Try it ▸ Return the records from the first line through the line containing "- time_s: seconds", and leave out the pictures.

Extracted data ▸
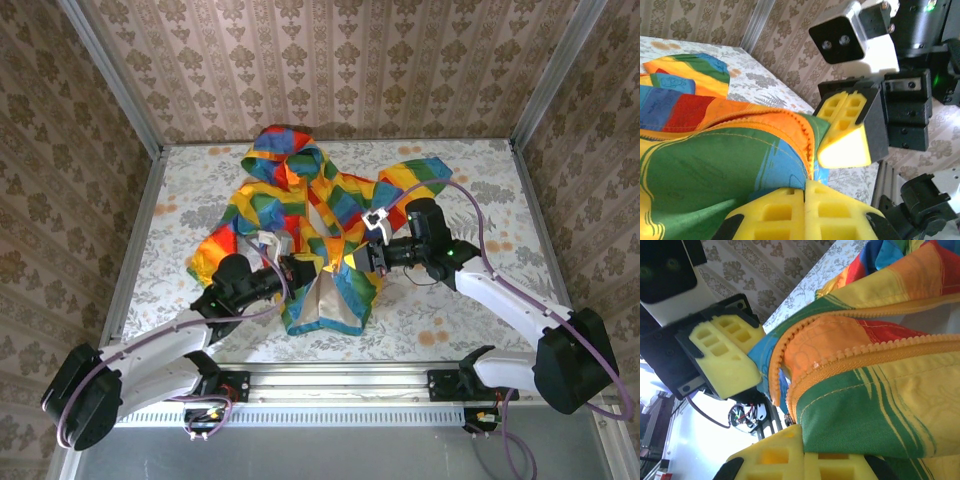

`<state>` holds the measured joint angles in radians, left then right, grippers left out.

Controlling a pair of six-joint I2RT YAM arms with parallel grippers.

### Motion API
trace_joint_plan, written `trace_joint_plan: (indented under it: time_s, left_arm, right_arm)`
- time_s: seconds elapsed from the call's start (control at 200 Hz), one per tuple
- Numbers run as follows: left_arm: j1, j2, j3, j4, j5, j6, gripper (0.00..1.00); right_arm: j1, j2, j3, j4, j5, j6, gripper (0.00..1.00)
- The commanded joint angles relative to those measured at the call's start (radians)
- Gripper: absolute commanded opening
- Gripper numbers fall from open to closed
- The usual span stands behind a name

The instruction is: Zip up the jacket

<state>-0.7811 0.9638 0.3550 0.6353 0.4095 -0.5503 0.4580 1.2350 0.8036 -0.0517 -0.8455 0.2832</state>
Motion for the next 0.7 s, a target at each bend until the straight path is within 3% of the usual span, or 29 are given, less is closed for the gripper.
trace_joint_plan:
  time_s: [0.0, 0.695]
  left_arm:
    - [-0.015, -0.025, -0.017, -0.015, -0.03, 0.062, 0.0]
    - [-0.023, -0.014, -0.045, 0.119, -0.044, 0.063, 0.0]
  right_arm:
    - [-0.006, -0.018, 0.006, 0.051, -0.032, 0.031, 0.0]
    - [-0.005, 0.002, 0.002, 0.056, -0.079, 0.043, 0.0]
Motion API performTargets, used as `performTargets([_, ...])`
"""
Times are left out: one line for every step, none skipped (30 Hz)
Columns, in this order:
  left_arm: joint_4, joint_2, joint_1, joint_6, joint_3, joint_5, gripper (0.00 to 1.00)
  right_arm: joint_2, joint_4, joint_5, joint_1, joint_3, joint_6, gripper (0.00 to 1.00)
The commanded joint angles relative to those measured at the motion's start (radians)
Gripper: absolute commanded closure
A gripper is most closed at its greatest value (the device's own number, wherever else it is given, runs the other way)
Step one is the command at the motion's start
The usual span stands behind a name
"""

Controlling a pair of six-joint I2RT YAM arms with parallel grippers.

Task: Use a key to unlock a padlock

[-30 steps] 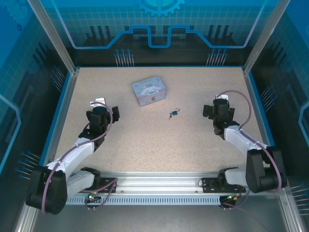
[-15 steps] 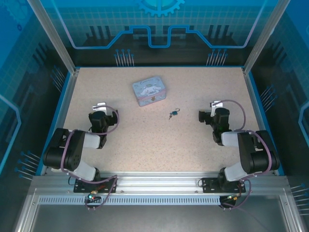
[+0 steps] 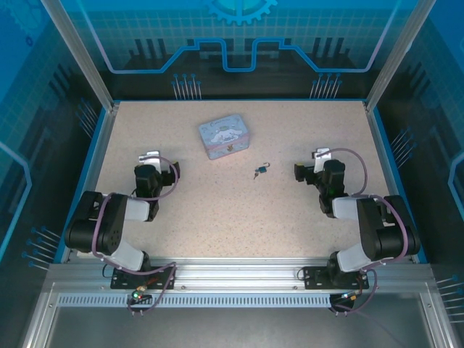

Response ▸
`<state>` holds the measured joint angles in radians, left then right, grippers left out.

Controlling a pair of six-joint I2RT YAM arms with parallel grippers.

### Motion API
trace_joint_plan, written `trace_joint_plan: (indented under it: time_s, left_arm, right_arm)`
- time_s: seconds elapsed from the call's start (control at 200 Hz), one per tuple

There's nothing more to this exercise.